**** INPUT ****

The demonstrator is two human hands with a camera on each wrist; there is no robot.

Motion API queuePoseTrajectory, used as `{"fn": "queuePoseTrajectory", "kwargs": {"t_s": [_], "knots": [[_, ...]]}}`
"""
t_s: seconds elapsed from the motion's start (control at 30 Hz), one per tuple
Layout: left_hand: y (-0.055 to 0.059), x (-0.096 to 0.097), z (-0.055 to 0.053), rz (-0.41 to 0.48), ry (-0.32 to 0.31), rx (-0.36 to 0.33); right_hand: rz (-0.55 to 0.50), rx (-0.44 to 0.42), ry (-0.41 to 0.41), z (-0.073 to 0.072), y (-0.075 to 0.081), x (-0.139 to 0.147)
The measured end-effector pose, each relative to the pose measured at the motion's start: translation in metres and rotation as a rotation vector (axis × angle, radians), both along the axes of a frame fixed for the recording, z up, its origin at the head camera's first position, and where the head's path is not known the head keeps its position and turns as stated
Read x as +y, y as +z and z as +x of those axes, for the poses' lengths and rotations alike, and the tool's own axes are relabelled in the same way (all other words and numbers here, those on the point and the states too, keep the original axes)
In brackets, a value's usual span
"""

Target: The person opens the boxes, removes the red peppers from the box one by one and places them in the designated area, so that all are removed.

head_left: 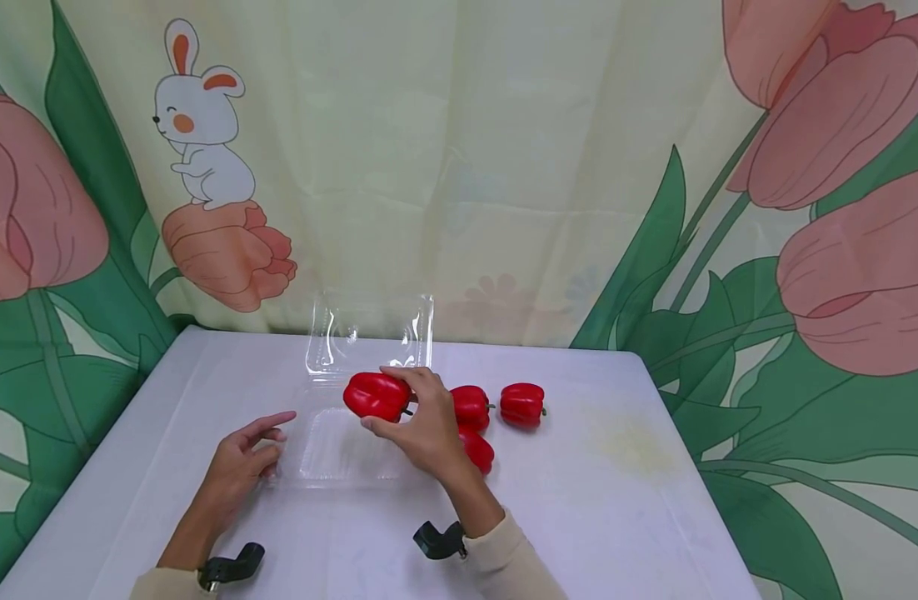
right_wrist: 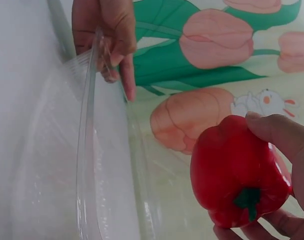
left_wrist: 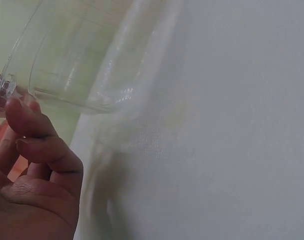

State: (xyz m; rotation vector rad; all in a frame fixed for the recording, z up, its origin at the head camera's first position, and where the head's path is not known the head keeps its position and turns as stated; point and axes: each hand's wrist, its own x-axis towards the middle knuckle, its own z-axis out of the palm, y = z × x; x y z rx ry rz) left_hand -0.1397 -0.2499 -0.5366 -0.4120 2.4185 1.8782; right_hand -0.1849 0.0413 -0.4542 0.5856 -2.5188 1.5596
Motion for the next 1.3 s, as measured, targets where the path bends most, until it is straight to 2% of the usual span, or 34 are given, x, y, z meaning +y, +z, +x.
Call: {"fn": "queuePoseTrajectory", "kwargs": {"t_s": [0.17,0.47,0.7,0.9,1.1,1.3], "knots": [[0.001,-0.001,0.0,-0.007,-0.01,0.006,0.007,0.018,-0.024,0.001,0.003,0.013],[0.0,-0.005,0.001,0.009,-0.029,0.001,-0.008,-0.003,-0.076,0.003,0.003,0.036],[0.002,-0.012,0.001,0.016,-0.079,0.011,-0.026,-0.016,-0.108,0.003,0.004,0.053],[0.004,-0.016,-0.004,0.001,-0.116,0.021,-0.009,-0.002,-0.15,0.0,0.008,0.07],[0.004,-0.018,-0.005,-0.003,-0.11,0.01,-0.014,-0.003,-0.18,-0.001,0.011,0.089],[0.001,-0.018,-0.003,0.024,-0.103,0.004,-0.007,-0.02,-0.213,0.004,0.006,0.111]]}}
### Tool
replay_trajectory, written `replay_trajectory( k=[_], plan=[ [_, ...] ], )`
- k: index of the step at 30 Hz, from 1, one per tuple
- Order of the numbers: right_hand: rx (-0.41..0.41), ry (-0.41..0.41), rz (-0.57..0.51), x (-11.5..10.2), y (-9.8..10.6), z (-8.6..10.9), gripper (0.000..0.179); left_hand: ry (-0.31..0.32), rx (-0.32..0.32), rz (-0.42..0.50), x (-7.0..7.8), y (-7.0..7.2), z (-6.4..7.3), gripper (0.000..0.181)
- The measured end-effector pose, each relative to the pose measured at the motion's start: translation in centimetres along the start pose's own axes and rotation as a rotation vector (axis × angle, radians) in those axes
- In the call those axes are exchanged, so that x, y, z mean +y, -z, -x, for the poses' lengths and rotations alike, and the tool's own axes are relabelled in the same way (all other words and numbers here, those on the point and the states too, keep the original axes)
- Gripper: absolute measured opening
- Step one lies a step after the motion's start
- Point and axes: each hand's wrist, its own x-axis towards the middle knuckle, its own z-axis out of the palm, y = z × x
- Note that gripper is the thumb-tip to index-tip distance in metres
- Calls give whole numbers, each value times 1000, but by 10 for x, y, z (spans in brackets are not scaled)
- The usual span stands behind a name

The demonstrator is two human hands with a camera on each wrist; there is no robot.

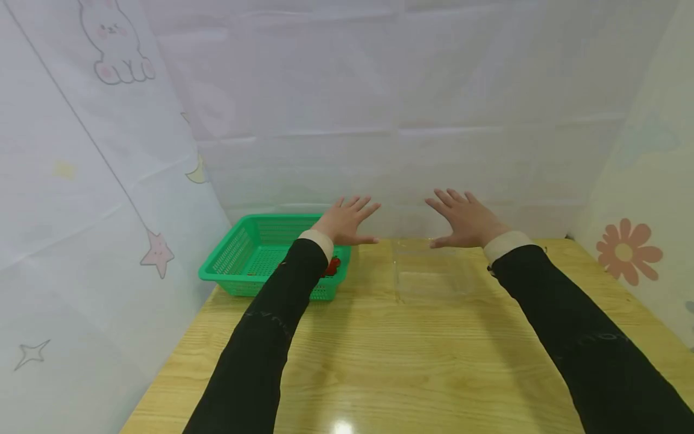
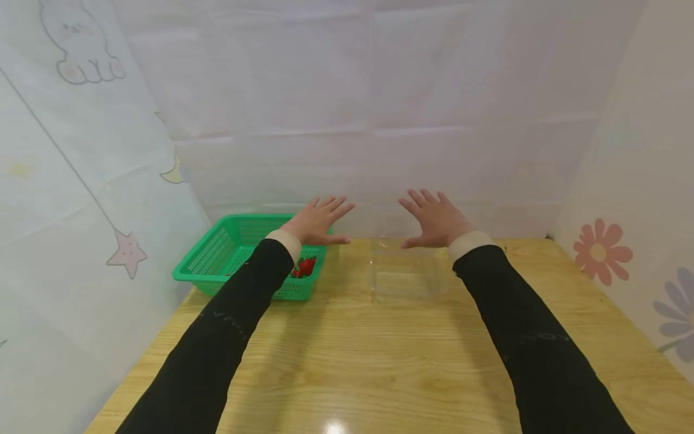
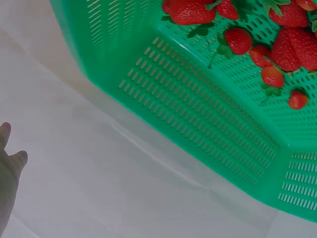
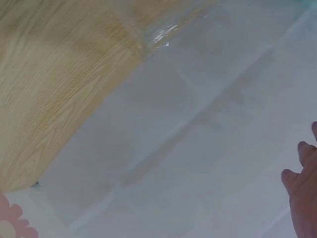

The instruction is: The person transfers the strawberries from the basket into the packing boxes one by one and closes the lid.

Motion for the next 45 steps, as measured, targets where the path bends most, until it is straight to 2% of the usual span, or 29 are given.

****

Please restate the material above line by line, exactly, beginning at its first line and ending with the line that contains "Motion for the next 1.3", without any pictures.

- [ANSWER BOX]
The demonstrator is two human hands with a camera on each wrist; there is no robot.

Motion API queuePoseTrajectory, used as `{"fn": "queuePoseTrajectory", "kwargs": {"t_s": [_], "knots": [[_, ...]]}}`
"""
t_s: seconds elapsed from the motion's start (control at 30 Hz), one per tuple
Layout: left_hand: y (-0.055 to 0.059), x (-0.096 to 0.097), z (-0.055 to 0.053), rz (-0.41 to 0.48), ry (-0.32 to 0.31), rx (-0.36 to 0.33); right_hand: rz (-0.55 to 0.50), rx (-0.44 to 0.42), ry (-0.41 to 0.41), z (-0.073 to 0.072), y (-0.075 to 0.081), x (-0.139 to 0.147)
The measured end-effector pose, each relative to the pose measured at the motion's start: translation in metres and rotation as a rotation vector (axis × angle, radians), both along the axes of a frame fixed for the recording, z up, its origin at the head camera's first position, and where the head's path is not known the head keeps its position and turns as stated
Read x as +y, y as +z and z as +x of those axes, for the poses' lengths and rotations alike, and the tool's own axes are relabelled in the same way (all other words and numbers here, those on the point and the states too, keep the original axes)
In brackets, a value's usual span
"""

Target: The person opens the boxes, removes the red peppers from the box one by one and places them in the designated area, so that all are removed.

head_left: 
right_wrist: 
left_wrist: 

State: (xyz m; rotation vector rad; all in a frame fixed for the recording, z up, its origin at the head camera's first position, and where the head's path is not known the head keeps its position and turns as stated; point and axes: each hand's wrist, its own x-axis towards the middle knuckle, its own z-axis out of the palm, y = z × x; x y z rx ry rz) left_hand -0.1397 -0.2499 -0.5366 -0.4120 2.4185 1.8782; right_hand -0.1849 0.0413 -0.4542 0.5856 -2.5188 1.5596
Motion for the next 1.3 s, as measured, targets where the path bends most, until it is straight to 2% of the usual span, or 34 are given, x, y, z meaning +y, +z, +x.

No more output is needed for this exercise.